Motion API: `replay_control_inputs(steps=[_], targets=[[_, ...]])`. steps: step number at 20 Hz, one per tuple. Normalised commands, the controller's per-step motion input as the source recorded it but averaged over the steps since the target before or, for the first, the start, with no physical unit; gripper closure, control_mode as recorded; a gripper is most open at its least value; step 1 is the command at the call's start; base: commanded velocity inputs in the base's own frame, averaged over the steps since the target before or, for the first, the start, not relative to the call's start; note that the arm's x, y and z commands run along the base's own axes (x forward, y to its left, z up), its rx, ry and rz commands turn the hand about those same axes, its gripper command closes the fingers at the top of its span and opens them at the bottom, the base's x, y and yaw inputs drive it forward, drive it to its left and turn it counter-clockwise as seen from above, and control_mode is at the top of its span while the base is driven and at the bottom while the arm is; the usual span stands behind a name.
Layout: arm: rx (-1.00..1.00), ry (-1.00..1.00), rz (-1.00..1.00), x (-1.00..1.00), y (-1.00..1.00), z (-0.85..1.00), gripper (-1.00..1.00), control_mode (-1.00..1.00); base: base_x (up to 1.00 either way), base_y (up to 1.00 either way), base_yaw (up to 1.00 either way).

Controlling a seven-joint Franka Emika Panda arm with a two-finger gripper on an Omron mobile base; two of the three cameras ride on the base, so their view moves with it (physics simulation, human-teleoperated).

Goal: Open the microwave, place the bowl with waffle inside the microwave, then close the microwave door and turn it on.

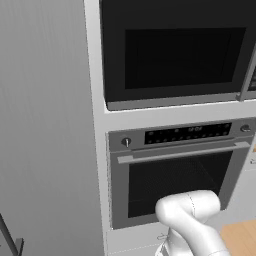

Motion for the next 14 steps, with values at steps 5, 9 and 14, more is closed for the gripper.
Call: replay_control_inputs(steps=[5, 9, 14], targets=[[0.07, -0.14, 0.00, 0.97, 0.15, 0.00, -1.00, -1.00, 0.00, 0.00, 0.00], [0.00, 0.01, 0.00, 0.69, 0.00, 0.00, -1.00, -1.00, 0.00, 0.00, 0.00], [0.00, 0.01, 0.00, 0.16, 0.00, 0.00, -1.00, -1.00, 0.00, 0.00, 0.00]])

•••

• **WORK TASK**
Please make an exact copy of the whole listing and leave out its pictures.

• **ANSWER SPACE**
Motion API: `replay_control_inputs(steps=[_], targets=[[_, ...]])`. steps: step number at 20 Hz, one per tuple. Normalised commands, the controller's per-step motion input as the source recorded it but averaged over the steps since the target before or, for the first, the start, with no physical unit; gripper closure, control_mode as recorded; a gripper is most open at its least value; step 1 is the command at the call's start; base: commanded velocity inputs in the base's own frame, averaged over the steps since the target before or, for the first, the start, not relative to the call's start; note that the arm's x, y and z commands run along the base's own axes (x forward, y to its left, z up), its rx, ry and rz commands turn the hand about those same axes, its gripper command closes the fingers at the top of its span and opens them at the bottom, the base's x, y and yaw inputs drive it forward, drive it to its left and turn it counter-clockwise as seen from above, and control_mode is at the top of its span while the base is driven and at the bottom while the arm is; the usual span stands behind a name.
Layout: arm: rx (-1.00..1.00), ry (-1.00..1.00), rz (-1.00..1.00), x (-1.00..1.00), y (-1.00..1.00), z (-0.85..1.00), gripper (-1.00..1.00), control_mode (-1.00..1.00); base: base_x (up to 1.00 either way), base_y (up to 1.00 either way), base_yaw (up to 1.00 either way).

Controlling a seven-joint Franka Emika Panda arm with a two-finger gripper on an Omron mobile base; two of the three cameras ride on the base, so their view moves with it (physics simulation, human-teleoperated).

Goal: Open the microwave, place the bowl with waffle inside the microwave, then close the microwave door and turn it on.


Motion for the next 14 steps, with values at steps 5, 9 and 14, more is closed for the gripper.
Call: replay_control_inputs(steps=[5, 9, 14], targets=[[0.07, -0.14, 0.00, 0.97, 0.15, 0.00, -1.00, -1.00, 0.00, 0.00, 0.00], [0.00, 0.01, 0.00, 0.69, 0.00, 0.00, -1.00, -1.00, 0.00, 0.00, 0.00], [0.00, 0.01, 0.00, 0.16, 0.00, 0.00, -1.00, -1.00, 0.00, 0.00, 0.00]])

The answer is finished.